Black Swan Plc came out with its 2015 new year newsletter talking about how the BRIC (Brazil, Russia, India, China) countries are far closer to an alternative world financial system than the West believes or is prepared to state publicly. The building blocks of this go as follows: Expecting inflation to come back to the U.S. as a result of the QE programs, China has stopped buying U.S. debt. Instead, it and the other BRIC countries have set out to create various alternative financial institutions. One is the “BRICS Bank” which was formally brought into being in July 2014. While the initial shareholders are the BRICs, they do not rule out adding other participants in the future.
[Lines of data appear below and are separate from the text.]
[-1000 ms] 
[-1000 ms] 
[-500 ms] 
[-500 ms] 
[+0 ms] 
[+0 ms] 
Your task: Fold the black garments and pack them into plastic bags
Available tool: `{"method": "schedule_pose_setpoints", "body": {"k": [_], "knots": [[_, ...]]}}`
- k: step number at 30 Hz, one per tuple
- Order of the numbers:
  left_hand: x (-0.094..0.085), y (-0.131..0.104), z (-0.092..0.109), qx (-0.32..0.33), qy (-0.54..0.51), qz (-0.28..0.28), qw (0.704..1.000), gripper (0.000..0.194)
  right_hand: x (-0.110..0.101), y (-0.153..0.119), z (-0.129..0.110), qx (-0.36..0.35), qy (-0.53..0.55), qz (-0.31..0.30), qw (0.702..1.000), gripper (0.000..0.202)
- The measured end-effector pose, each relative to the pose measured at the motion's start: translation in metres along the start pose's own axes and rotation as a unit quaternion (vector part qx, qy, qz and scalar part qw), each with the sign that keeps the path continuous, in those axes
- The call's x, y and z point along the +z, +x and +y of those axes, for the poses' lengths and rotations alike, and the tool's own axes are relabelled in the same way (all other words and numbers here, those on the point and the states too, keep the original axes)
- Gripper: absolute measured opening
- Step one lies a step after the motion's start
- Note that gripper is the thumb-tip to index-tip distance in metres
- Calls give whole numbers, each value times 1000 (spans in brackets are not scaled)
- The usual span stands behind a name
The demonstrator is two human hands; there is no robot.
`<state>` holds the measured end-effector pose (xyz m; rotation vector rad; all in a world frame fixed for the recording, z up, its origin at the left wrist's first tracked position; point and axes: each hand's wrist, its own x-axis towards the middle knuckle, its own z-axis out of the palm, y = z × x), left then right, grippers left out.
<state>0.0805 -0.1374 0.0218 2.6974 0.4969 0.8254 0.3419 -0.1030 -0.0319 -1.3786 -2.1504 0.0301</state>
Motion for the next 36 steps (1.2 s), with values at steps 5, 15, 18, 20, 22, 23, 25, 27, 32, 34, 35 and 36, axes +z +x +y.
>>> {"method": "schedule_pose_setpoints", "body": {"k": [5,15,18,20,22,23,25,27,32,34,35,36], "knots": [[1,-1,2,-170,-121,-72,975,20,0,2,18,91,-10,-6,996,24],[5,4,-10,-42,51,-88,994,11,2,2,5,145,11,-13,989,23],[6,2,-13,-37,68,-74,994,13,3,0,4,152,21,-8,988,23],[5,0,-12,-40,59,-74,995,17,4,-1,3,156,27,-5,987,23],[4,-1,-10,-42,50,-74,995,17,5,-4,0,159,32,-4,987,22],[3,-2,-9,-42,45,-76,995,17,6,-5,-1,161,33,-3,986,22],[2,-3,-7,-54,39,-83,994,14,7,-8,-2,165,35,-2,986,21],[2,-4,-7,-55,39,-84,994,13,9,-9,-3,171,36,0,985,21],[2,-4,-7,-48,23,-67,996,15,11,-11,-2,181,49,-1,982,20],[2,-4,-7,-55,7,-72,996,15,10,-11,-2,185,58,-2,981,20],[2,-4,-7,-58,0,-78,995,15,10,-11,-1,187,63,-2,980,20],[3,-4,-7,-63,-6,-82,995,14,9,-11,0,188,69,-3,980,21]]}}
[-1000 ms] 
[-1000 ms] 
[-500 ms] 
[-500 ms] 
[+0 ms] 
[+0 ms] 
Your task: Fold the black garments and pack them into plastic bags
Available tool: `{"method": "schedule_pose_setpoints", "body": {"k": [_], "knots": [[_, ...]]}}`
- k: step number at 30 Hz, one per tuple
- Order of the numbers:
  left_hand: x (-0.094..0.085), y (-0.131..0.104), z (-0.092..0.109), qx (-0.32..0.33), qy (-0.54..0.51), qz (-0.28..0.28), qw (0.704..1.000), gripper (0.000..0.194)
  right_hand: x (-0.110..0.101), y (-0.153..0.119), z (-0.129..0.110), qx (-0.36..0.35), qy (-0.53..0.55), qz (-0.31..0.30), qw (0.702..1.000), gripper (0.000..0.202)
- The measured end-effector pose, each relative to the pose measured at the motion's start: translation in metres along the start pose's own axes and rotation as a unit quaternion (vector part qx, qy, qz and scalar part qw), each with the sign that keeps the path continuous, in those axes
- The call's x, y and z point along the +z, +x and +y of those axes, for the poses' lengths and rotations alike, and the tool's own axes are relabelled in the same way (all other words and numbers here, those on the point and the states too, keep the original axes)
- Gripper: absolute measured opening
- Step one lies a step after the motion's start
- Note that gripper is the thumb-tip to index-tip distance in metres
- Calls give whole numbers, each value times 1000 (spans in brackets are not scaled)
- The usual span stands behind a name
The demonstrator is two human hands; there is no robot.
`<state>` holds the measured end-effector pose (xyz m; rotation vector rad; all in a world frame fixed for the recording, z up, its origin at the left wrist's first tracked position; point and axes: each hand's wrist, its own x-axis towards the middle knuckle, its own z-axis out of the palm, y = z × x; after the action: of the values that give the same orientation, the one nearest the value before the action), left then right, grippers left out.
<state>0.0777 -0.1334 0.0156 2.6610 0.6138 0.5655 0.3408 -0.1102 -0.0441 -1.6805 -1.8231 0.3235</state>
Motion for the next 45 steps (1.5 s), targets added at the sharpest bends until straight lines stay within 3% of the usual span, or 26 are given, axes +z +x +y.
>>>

The headquarters are in Shanghai. Another is the Asian Infrastructure Investment Bank (AIIB) which was first floated by China in October 2013. In November 2014, President Xi announced the doubling of the initial contribution from China to increase it to $100 billion. The initial group of countries which formed this bank are Bangladesh, Brunei, Cambodia, China, India, Indonesia, Kazakhstan, Kuwait, Laos, Malaysia, Mongolia, Myanmar, Nepal, Oman, Pakistan, Philippines, Qatar, Singapore, Sri Lanka, Thailand, Uzbekistan, and Vietnam. Then there is the Silk Road infrastructure fund which was announced by China in November 2014 with an initial contribution from China of $40 billion. The objective is to put in place the infrastructure to create a new Silk Road economic belt that will break the connectivity bottleneck, with investments in infrastructure for both land and sea. This puts an aggregate value, of China’s contributions only, for the three institutions of $340 billion. Compare this to existing institutions where IMF assets in special drawing rights (SDRs) are around $309 billion, The World Bank is $223 billion, Asian Development Bank is $163 billion. So in the space of 24 months China has put in place new financial institutions which, with contributions mainly from China, have nearly 50 percent of the assets of the existing major international financial institutions of the West. Add to that the steady increase in trade denominated in Renmimbi which will only be furthered by these institutions and the dollar will be pressured into an ever diminishing role as the world trade currency of choice.
INTL FCStone has said iron ore will probably extend declines in 2015 as global supply exceeds demand and the world’s largest producers plan to continue adding production.